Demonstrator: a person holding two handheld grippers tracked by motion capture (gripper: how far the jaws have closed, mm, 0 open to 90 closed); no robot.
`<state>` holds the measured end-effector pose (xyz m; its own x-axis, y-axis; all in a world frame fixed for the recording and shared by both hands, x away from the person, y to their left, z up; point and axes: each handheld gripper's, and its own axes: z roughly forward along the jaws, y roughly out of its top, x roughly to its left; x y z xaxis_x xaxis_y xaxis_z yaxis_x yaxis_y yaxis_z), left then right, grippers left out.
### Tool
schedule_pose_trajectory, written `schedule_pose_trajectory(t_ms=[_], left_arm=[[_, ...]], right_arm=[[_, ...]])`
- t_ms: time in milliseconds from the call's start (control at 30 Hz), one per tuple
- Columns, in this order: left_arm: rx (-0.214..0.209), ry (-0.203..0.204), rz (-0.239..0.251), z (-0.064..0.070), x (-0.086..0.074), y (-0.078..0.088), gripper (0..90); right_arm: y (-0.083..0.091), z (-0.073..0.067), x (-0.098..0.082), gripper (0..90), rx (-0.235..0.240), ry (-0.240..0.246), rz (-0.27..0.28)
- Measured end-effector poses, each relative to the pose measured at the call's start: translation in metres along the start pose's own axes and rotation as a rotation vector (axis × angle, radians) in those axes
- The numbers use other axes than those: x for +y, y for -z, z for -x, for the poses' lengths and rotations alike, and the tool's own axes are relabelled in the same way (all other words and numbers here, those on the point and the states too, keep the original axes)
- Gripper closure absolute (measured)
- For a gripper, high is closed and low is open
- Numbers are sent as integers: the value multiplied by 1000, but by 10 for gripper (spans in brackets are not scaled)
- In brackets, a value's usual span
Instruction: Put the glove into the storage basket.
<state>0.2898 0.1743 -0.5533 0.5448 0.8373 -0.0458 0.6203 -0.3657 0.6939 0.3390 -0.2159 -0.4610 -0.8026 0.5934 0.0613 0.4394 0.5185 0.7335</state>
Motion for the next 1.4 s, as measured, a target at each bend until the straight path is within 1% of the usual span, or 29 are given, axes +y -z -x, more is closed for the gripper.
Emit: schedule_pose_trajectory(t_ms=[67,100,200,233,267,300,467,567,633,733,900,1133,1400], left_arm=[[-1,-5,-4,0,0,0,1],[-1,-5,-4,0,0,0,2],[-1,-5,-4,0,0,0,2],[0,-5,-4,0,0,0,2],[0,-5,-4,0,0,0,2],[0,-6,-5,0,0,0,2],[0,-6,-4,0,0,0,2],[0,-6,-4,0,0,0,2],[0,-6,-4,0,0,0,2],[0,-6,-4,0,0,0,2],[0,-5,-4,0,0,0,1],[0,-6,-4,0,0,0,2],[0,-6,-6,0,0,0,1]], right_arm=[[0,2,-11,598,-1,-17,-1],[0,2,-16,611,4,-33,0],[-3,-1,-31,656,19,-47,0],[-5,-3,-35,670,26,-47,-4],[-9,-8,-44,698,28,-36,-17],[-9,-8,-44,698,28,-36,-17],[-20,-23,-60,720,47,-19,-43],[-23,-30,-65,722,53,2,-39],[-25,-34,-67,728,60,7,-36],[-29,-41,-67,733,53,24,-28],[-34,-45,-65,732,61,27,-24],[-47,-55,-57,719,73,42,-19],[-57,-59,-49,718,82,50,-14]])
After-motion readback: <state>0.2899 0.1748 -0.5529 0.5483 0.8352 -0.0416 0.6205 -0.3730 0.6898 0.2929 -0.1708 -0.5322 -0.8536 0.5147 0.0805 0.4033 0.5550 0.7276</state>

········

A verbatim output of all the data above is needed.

Demonstrator: a person holding two handheld grippers tracked by motion capture (gripper: how far the jaws have closed, mm, 0 open to 90 closed); no robot.
`<state>` holds the measured end-effector pose (xyz m; its own x-axis, y-axis; all in a world frame fixed for the recording and shared by both hands, x away from the person, y to their left, z up; point and axes: each handheld gripper's, and its own axes: z roughly forward along the jaws, y roughly out of its top, x roughly to its left; x y z xaxis_x xaxis_y xaxis_z yaxis_x yaxis_y yaxis_z), left then right, grippers left out.
### Tool
schedule_pose_trajectory, written `schedule_pose_trajectory(t_ms=[_], left_arm=[[_, ...]], right_arm=[[_, ...]])`
- t_ms: time in milliseconds from the call's start (control at 30 Hz), one per tuple
- Columns, in this order: left_arm: rx (-0.214..0.209), ry (-0.203..0.204), rz (-0.239..0.251), z (-0.064..0.070), x (-0.086..0.074), y (-0.078..0.088), gripper (0..90); right_arm: y (-0.083..0.091), z (-0.073..0.067), x (-0.098..0.082), gripper (0..90), rx (-0.235..0.240), ry (-0.240..0.246), rz (-0.27..0.28)
- Measured end-effector poses, each relative to the pose measured at the call's start: translation in metres along the start pose's own axes and rotation as a rotation vector (axis × angle, radians) in those axes
- The numbers use other axes than those: x for +y, y for -z, z for -x, for the poses' lengths and rotations alike, and the tool's own axes are relabelled in the same way (all other words and numbers here, those on the point and the states too, keep the original axes)
- Gripper closure absolute (measured)
- For a gripper, high is closed and low is open
- Numbers are sent as integers: the value multiplied by 1000, but by 10 for gripper (spans in brackets are not scaled)
- In brackets, a value's usual span
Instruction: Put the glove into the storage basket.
<state>0.2898 0.1743 -0.5533 0.5448 0.8373 -0.0458 0.6203 -0.3657 0.6939 0.3390 -0.2159 -0.4610 -0.8026 0.5934 0.0613 0.4394 0.5185 0.7335</state>
Motion for the next 1.4 s, as measured, a target at each bend until the straight path is within 1% of the usual span, or 29 are given, axes +y -z -x, more is closed for the gripper.
Emit: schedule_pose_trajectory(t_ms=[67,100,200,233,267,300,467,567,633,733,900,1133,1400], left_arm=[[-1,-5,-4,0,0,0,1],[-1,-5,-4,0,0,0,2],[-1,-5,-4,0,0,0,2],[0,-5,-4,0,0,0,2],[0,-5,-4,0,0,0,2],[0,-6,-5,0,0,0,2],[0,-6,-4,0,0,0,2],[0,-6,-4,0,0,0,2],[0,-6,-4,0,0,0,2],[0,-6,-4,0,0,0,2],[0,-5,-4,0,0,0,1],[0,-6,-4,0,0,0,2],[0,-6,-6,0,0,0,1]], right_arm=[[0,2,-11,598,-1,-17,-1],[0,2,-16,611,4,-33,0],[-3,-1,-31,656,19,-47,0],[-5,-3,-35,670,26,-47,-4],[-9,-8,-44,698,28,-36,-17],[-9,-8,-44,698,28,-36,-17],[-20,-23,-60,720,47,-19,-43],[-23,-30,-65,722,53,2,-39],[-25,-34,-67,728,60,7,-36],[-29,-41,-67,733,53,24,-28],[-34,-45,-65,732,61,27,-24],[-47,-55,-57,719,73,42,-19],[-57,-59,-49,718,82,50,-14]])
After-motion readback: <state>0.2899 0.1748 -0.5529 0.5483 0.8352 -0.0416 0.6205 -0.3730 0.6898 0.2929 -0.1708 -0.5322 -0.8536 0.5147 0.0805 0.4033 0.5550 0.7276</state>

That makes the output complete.